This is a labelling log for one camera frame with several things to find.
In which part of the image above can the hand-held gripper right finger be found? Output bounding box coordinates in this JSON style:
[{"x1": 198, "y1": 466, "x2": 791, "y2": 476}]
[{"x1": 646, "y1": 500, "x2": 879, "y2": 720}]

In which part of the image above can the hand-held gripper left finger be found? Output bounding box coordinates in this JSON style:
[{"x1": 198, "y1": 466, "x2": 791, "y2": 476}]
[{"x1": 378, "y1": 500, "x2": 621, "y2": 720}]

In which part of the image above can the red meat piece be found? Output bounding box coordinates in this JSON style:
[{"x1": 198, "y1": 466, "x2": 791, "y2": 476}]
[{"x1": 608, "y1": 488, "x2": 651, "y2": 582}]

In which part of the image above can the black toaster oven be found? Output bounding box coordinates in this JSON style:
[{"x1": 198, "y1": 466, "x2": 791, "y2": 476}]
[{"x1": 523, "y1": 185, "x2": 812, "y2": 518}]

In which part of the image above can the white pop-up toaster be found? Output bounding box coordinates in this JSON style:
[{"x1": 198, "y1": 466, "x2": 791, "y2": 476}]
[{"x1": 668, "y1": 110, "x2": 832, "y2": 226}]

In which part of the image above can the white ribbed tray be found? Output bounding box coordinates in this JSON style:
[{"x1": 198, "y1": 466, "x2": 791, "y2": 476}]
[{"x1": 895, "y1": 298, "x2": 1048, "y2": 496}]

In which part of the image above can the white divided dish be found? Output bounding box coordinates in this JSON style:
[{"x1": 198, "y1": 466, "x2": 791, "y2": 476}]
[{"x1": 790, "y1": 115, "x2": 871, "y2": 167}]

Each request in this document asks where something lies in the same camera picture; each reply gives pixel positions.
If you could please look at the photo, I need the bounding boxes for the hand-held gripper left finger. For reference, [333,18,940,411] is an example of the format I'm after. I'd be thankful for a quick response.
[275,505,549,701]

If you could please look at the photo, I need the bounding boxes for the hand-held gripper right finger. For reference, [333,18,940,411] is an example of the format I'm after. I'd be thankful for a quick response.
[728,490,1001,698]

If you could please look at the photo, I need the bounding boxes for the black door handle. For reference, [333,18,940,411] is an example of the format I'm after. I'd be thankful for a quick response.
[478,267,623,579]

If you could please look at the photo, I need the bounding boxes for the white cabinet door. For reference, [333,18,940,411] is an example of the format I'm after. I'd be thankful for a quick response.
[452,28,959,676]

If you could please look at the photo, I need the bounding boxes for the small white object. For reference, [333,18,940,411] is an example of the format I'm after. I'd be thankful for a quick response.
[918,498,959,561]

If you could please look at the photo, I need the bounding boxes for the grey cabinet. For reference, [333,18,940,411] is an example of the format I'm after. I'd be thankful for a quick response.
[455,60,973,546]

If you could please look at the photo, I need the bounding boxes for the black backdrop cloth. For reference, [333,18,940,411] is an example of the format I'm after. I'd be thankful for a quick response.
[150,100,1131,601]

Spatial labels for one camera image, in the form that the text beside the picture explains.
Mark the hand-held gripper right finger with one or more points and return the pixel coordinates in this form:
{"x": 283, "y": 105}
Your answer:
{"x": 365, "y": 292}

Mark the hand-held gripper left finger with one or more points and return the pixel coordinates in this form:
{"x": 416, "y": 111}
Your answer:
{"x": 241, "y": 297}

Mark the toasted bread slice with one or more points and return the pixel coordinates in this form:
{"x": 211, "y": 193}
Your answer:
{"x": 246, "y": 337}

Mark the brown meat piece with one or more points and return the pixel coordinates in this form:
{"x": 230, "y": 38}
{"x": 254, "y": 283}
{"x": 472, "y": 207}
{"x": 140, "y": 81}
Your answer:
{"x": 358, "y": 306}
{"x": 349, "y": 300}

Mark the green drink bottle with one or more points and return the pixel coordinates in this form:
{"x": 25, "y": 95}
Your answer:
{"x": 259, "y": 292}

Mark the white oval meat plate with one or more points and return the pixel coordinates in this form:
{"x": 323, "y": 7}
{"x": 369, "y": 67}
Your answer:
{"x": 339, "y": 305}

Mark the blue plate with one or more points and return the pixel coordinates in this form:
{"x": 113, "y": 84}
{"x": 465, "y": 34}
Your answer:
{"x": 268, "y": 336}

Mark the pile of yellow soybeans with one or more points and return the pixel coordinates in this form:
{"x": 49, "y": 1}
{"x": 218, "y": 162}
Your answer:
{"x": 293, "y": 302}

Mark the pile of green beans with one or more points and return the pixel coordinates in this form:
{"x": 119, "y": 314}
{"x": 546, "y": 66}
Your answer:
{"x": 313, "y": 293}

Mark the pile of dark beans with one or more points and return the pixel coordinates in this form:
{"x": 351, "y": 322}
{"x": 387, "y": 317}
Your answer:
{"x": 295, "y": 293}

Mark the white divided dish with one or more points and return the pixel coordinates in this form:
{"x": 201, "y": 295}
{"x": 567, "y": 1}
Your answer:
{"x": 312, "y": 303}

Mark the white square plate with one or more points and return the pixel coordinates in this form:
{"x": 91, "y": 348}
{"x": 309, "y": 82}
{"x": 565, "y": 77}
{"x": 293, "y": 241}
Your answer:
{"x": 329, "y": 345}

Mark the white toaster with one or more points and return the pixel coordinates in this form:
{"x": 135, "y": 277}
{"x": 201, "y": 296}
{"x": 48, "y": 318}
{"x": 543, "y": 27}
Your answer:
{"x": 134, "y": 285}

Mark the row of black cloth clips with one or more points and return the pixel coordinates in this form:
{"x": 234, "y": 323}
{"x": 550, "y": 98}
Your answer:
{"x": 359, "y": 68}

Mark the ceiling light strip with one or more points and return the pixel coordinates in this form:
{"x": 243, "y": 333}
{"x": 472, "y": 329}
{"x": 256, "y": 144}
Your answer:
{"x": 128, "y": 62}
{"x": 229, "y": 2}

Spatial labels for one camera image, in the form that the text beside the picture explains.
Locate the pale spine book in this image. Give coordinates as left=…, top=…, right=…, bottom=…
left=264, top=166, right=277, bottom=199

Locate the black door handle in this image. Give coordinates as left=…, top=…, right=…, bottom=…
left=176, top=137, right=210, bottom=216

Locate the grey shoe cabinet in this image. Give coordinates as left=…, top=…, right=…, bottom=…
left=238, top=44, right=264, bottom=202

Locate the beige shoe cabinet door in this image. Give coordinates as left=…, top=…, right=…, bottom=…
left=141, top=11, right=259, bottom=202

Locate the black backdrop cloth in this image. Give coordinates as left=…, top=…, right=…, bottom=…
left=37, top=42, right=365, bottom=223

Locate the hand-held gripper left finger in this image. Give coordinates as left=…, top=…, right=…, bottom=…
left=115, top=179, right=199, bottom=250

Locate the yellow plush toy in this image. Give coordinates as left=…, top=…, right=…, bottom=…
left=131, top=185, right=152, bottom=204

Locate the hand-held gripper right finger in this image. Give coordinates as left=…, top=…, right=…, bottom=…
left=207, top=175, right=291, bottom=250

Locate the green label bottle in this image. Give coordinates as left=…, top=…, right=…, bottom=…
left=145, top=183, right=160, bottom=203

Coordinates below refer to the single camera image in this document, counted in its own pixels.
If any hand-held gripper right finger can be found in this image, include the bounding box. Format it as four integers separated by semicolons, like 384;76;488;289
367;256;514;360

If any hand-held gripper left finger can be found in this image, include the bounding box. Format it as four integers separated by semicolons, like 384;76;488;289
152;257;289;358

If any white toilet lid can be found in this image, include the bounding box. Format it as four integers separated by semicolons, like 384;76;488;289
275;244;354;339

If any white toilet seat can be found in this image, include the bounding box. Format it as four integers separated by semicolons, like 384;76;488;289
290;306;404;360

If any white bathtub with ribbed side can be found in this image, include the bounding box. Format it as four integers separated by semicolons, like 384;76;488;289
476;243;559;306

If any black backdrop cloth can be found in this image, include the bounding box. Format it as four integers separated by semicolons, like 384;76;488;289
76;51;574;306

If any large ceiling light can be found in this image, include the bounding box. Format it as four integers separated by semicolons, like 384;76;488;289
^^^^^^^^
Wherever the string "dish" turns up in the material, copy the whole line.

In which part of the image above can the white divided dish be found? Output bounding box coordinates in this JSON style:
Mark the white divided dish with one or more points and return the pixel coordinates in this form:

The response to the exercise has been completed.